Life is a gamble when your home is a bargaining chip

Everything about the derelict apartment building at 2320 Aqueduct Avenue in the Bronx is a gamble. The place is pretty much a madhouse.

From 1994 to 2007, the prewar building was owned by Jacob Selechnik, a former member of the Voice's "10 Worst Landlords" list whom tenant activists dubbed "Jake the Snake"—and not just for his rap sheet of more than 10,000 code violations on his vast array of Bronx properties.
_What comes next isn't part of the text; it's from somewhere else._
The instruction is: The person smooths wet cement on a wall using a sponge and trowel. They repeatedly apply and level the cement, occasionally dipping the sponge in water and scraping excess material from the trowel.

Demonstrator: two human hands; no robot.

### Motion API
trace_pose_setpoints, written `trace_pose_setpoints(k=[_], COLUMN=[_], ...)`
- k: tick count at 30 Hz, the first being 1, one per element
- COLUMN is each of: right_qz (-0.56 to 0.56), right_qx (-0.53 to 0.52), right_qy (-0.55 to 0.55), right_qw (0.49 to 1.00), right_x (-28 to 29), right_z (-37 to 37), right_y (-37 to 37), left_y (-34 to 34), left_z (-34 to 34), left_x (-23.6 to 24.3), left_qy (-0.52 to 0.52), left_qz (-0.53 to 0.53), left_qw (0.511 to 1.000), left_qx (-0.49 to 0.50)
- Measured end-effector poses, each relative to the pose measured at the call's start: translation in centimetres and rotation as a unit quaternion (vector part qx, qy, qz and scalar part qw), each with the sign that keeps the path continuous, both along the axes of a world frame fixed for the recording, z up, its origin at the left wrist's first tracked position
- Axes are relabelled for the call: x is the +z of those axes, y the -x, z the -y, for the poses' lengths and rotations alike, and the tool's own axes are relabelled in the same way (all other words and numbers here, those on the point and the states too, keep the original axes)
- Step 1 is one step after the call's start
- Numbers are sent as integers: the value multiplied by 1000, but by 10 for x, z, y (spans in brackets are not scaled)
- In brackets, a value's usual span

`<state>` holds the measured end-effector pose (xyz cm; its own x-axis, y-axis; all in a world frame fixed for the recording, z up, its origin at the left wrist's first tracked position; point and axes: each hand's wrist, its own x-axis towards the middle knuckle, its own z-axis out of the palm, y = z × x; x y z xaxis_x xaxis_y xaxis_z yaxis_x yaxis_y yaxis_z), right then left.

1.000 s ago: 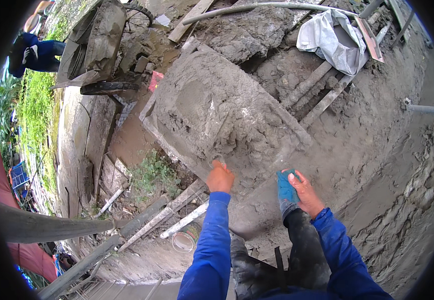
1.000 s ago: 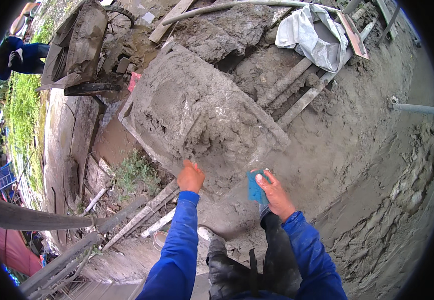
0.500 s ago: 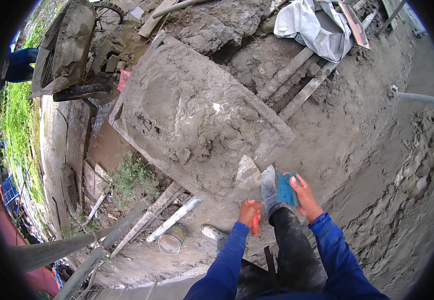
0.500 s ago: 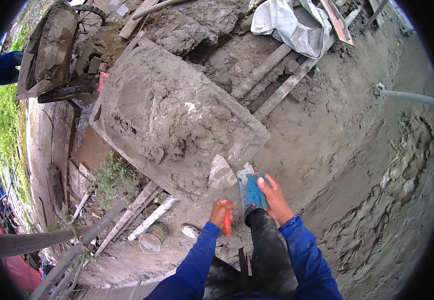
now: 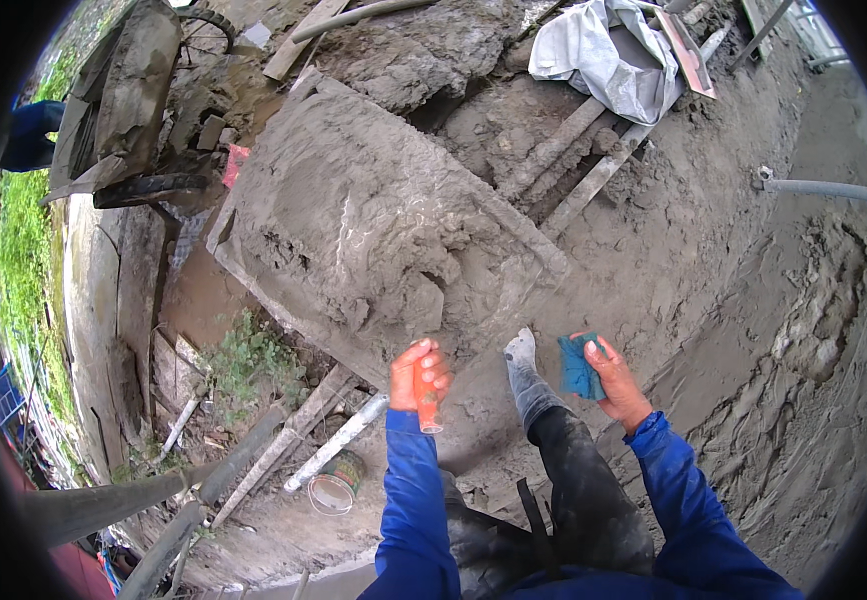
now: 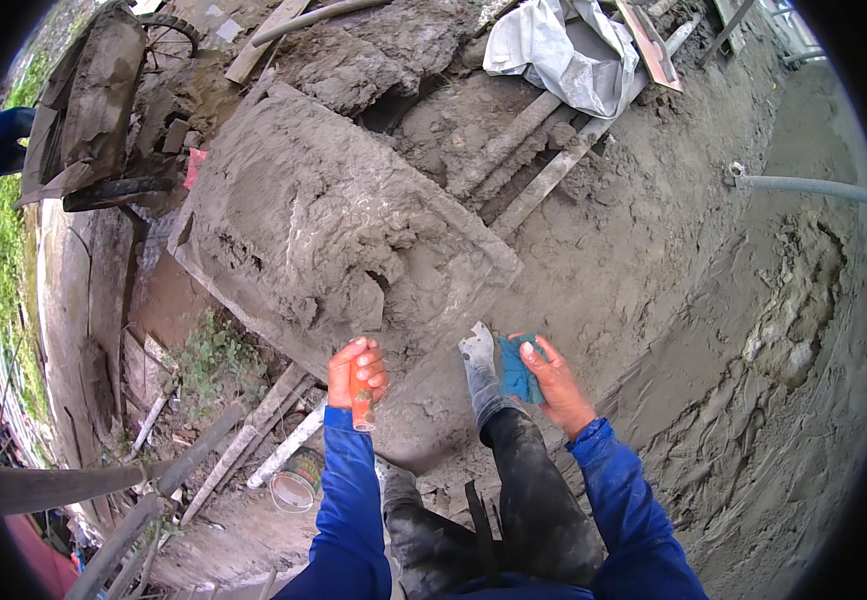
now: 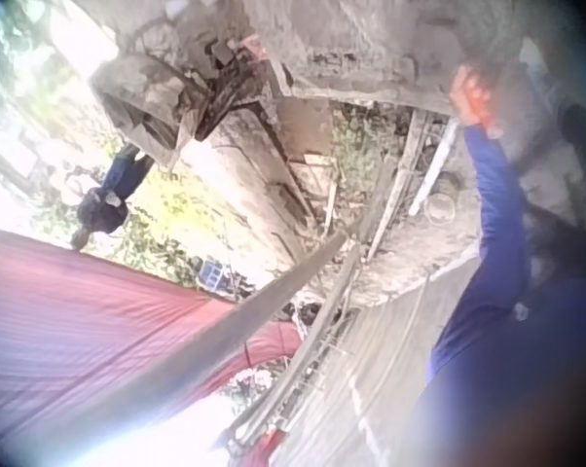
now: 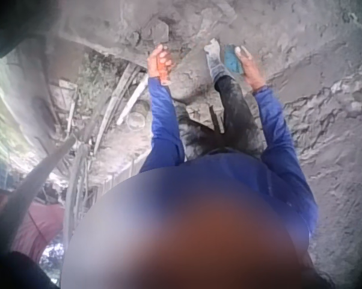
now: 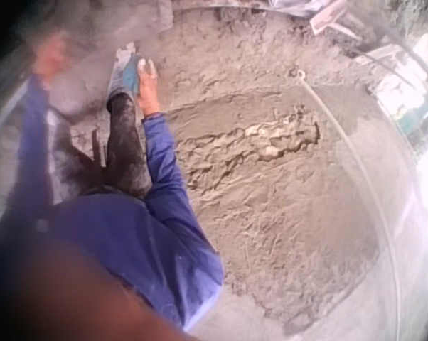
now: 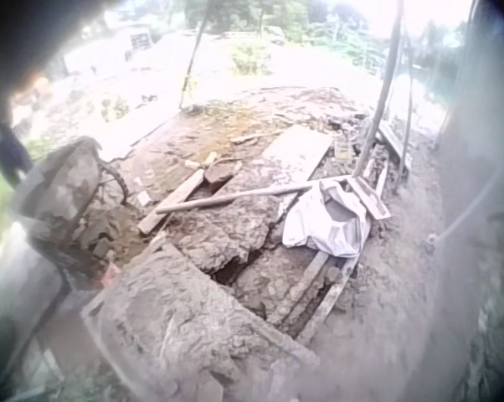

Not so long ago, pigeons were being raised on the roof of 2320 Aqueduct, prompting an invasion of rats on the floors below. More recently, prostitutes plied their trade in the lobby's utility closet (and, when kicked out, they merely took their johns to a nearby radiator and sprawled on it). When the dope dealer out front concluded his business for the day, you could find him living in the building's elevator machine room, perhaps cooking a chicken on his hibachi. Currently, a makeshift casino and numbers parlor operates out of a first-floor apartment—and that's one of the place's amenities.

And then there's the gambling with the building itself by real estate legend Stephen B. Siegel—the guy who put Gucci in the Trump Tower, the guy who is the global-brokerage chief for CB Richard Ellis, the world's biggest commercial real estate operation. Siegel started a side project called SG2 Properties and plunked down $300 million a couple of years ago in a deal with an arm of the huge private equity firm BlackRock to buy 2320 Aqueduct Avenue from Selechnik and 50 other buildings in some of the most rundown parts of the Bronx.

Just imagine: Selechnik, an ordinary guy who works out of a windowless basement office in the Bronx, rounding up his paperwork and traveling to Siegel's sleek midtown office to ink the deal. The city's real estate community gasped at the size of such a big transaction in the Bronx, but Siegel denies that he and the institutional investors in the deal are in the business of simply forcing out tenants and flipping the buildings. He proudly touts his own Bronx origins, recalling the days of his youth when he was busy trying to make a buck peddling sodas and World Book encyclopedias. So how do you make money in such a deal? The Bronx was going through a renaissance, a confident Siegel told a local paper at the time, and he announced that he would transform the buildings little by little, "making sure that doors lock and lights work and that they're well maintained." Talk about a gamble.

Some of 2320 Aqueduct's long-suffering tenants contend that Siegel may be an even worse landlord than Selechnik. That is debatable. But the craziness of New York's real estate market? That's not debatable.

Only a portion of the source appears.